Simple question, rewriting $e^x$ with $x$ as the base- or more generally, trying to remove $x$ from the exponent. I don't know if it's possible, as I played around with it for a little while and got nothing. If it is, I suspect it has something to do with the Lambert W function. If it's not possible, is there an intuitive reason as to why not or is it just something that can't be done algebraically?
I'm using it to simplify a string of terms into a shorter string of terms with $x$ as the base for each one. It's just convenient if the answer could be given in this polynomial-like form.
Thanks, and sorry if I was a bit vague or missed details.

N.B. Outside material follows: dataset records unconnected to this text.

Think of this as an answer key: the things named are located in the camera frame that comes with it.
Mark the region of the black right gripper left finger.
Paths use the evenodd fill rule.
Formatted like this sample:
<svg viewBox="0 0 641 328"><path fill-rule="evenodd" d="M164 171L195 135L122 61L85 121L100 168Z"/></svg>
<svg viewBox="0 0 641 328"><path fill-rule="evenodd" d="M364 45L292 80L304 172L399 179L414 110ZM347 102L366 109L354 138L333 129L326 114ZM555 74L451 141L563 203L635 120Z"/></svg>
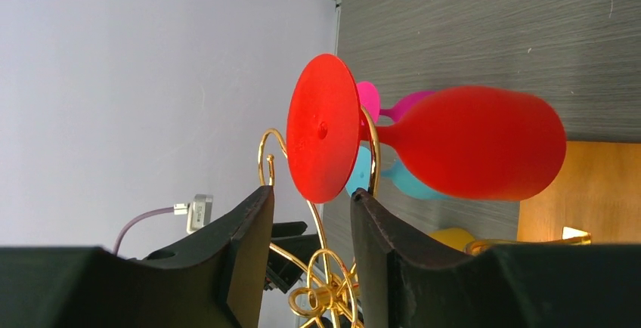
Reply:
<svg viewBox="0 0 641 328"><path fill-rule="evenodd" d="M261 186L148 257L100 247L4 247L3 327L256 327L274 214Z"/></svg>

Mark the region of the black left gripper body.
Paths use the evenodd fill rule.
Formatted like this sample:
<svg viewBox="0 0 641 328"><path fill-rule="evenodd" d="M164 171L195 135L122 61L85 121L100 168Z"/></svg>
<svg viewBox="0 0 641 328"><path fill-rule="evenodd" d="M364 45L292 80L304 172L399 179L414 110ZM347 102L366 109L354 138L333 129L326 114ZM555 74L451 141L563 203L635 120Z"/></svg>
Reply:
<svg viewBox="0 0 641 328"><path fill-rule="evenodd" d="M214 221L145 258L148 293L287 292L319 248L306 224Z"/></svg>

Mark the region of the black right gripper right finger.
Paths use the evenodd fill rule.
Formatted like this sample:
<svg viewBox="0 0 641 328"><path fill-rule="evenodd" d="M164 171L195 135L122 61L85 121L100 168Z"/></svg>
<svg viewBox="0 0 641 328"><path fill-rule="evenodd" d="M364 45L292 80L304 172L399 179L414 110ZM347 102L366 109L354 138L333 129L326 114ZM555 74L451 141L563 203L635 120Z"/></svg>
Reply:
<svg viewBox="0 0 641 328"><path fill-rule="evenodd" d="M638 327L637 244L500 244L472 256L366 190L351 233L368 327Z"/></svg>

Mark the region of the red wine glass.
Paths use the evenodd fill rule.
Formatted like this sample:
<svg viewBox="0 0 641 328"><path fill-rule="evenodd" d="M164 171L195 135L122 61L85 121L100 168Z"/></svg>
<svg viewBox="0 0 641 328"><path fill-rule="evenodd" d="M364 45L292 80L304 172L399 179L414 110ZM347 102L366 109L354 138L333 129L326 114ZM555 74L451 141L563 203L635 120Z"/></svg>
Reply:
<svg viewBox="0 0 641 328"><path fill-rule="evenodd" d="M290 173L313 203L346 186L364 141L390 146L407 170L438 192L520 201L558 175L566 133L557 112L524 92L461 85L425 97L399 121L369 129L347 65L320 54L302 71L286 122Z"/></svg>

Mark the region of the pink wine glass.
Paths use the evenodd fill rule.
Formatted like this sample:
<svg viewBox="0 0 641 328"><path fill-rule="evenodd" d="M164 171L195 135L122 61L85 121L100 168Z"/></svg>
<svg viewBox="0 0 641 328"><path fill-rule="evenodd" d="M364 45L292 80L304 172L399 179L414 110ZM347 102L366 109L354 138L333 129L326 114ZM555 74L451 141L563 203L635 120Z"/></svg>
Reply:
<svg viewBox="0 0 641 328"><path fill-rule="evenodd" d="M356 87L361 106L366 109L374 122L377 122L380 116L386 116L393 122L397 122L416 103L435 93L434 91L414 92L397 101L391 108L381 108L379 91L372 82L358 82Z"/></svg>

Edit: It really is what's on the label; $e^x = x^?$- it's meant to be general.
If you're solving for $?$ in the situation above,
$e^x=x^y$
$y=\log_x(e^x)$
$y=x*log_x(e)$
$y=\frac{1}{\log_{e^x}(x)}$
And from there, I don't know how to go about reducing the equation to a single $x$, let alone removing the log and putting it in the form of $x^y$. Any ideas?
There's no $y$ such that $e^x = x^y$ for all $x$, because in the long term, the exponential beats any polynomial.
One way to see it, is when defining the exponential as a power series: $e^x := \displaystyle\sum_{n \geq 0} \dfrac{x^n}{n!}$. In particular, if the expression you're trying to simplify has $x \approx 0$, you can use the expression above and neglect terms above a certain order (that's called a MacLaurin/Taylor series). For example, an approximation of order $2$ would be $e^x = 1 + x + \dfrac{x^2}{2} + O(x^3)$, where $O(x^3)$ denotes the remainder, which is of order $x^3$.
Another expression, which is not in polynomial form but might come in useful, is Euler's relation $e^{ix} = \cos x + i\sin x$.